Ihr Grossvater, ein Vertreter der Textilindustrie aus Wald im Zürcher Oberland, wanderte nach Russland aus, fand dort seine Frau, heiratete, wurde Vater, konnte eine gute Existenz aufbauen. Die russische Revolution aber machte alles zunichte. Er musste heimkehren. Das Bürger-Asyl in Wald ZH nahm die Familie auf. Auf die Flucht nahm Grossmutter ihren Samovar und die hölzerne Topfen-Form und ihre Tischwäsche mit. Diese für sie wichtigen Gegenstände überlebten bis heute und werden von der Enkelin sorgsam gehütet. Die „Pas-cha“-Form ist jetzt mehr als 100-jährig.

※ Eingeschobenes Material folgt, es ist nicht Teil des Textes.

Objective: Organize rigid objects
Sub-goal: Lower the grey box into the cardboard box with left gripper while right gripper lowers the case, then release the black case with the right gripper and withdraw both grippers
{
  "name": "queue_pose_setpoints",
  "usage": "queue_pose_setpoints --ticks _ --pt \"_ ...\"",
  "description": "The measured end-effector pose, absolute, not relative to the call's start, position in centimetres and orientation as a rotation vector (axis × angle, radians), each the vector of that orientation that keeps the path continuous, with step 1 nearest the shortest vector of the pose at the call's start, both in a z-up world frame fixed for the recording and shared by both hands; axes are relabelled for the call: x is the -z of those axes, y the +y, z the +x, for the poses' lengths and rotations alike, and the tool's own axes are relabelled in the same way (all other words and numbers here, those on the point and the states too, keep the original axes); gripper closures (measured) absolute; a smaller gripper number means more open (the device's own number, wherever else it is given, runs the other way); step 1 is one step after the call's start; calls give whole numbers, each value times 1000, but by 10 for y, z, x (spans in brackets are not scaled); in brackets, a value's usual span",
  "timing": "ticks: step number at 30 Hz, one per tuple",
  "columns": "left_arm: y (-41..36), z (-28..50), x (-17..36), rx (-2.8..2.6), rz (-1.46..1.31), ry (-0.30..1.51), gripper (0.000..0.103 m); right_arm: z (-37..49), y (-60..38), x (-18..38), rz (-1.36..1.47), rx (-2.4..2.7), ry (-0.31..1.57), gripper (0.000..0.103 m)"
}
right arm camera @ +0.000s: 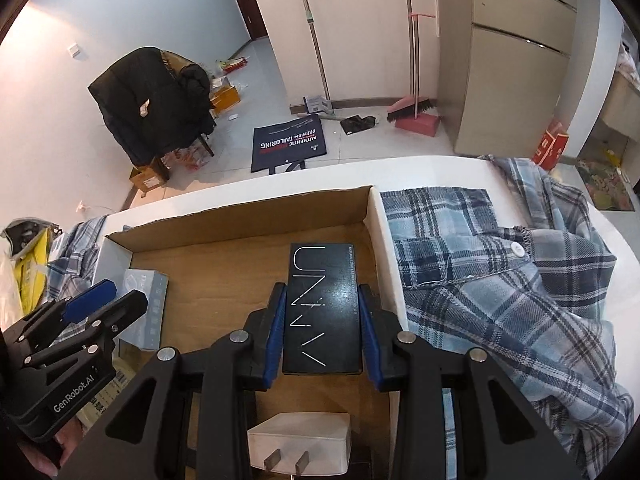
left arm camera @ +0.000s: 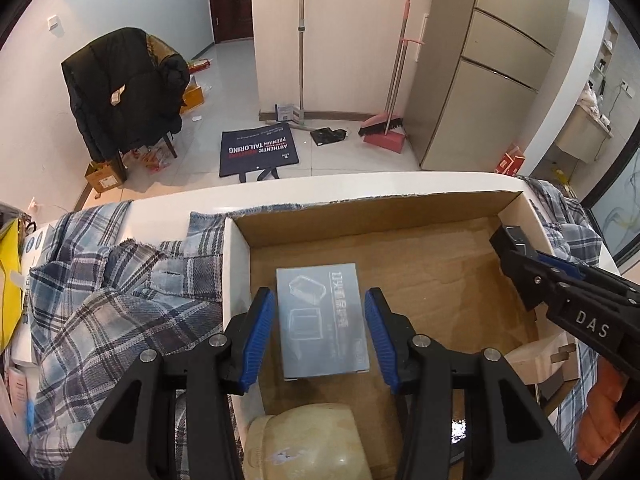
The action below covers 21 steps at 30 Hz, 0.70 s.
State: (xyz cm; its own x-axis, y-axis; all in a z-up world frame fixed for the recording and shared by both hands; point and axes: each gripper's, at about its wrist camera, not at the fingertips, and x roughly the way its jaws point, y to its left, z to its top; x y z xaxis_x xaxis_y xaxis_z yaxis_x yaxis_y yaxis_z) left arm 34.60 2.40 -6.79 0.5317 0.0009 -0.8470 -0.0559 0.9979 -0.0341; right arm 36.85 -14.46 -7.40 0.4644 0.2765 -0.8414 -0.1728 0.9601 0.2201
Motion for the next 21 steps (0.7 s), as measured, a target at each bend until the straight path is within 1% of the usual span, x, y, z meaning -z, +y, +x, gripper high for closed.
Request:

Seitdem wir das Osterfest im Haus dieser Frau und mit ihrem Freundeskreis feiern durften, gehört ein Hauch altes Russland weiterhin zu unseren Osterfesten, denn alle Erfahrung sammelt sich zu einem Ganzen, dem Gefühl oder Wissen, was dieses Fest ist. Wir durften damals im Haus versteckte Ostereier suchen und die köstliche „Pas-cha“ kosten. Dazu wurde Tee aus dem Samovar der Grossmutter ausgeschenkt und wir benutzten ihre Servietten. Da fühlte ich dann Bezüge zu meinen Vorfahren. Haben sie diese Flüchtlinge aus Russland gekannt? Auch meine Familie stammt aus dem Dorf Wald, wie ich im Blog vom 25. Februar 2006 erzählt habe.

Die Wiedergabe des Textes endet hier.